• [WHAT YOU WILL DO]: Find the number of lines below in which the word "each" occurs. Write only that number.

• [EXCERPTED RECORDS]:
☆ ☆ ☆

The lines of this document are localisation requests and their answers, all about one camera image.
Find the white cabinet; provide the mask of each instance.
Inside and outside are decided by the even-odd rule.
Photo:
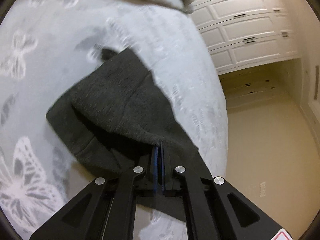
[[[218,74],[298,57],[282,0],[196,0],[190,15]]]

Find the triangular cutout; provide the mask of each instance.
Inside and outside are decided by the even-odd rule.
[[[64,217],[62,222],[77,228],[82,220],[82,217],[87,210],[92,194],[87,194],[82,200],[80,200]]]
[[[240,225],[245,228],[259,221],[260,217],[245,203],[243,203],[236,195],[228,194],[228,199]]]

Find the folded garment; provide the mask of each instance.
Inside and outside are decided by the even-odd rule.
[[[175,163],[212,178],[197,147],[176,122],[168,99],[154,85],[151,72],[130,49],[111,57],[68,90],[48,111],[47,120],[70,152],[97,177],[119,176],[164,141]],[[166,199],[170,198],[155,203],[141,198],[138,203],[184,220],[178,210],[182,201]]]

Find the white sticker with red border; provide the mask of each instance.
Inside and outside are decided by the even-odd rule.
[[[292,240],[291,236],[283,228],[271,240]]]

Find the bed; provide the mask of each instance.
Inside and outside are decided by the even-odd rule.
[[[101,46],[117,52],[129,47],[140,57],[212,176],[225,175],[223,91],[201,36],[174,1],[15,0],[3,18],[0,207],[22,239],[94,179],[45,114],[102,64]],[[183,221],[143,206],[137,207],[133,238],[188,239]]]

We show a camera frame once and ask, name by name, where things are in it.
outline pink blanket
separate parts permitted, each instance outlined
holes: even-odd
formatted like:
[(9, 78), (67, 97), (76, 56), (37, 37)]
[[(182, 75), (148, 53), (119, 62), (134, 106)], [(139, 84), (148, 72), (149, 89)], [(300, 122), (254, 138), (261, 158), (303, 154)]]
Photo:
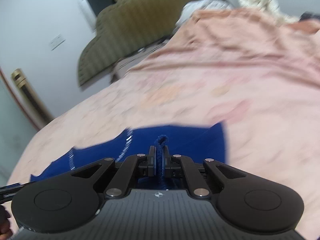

☆ ☆ ☆

• [RESULT OF THIS TASK]: 6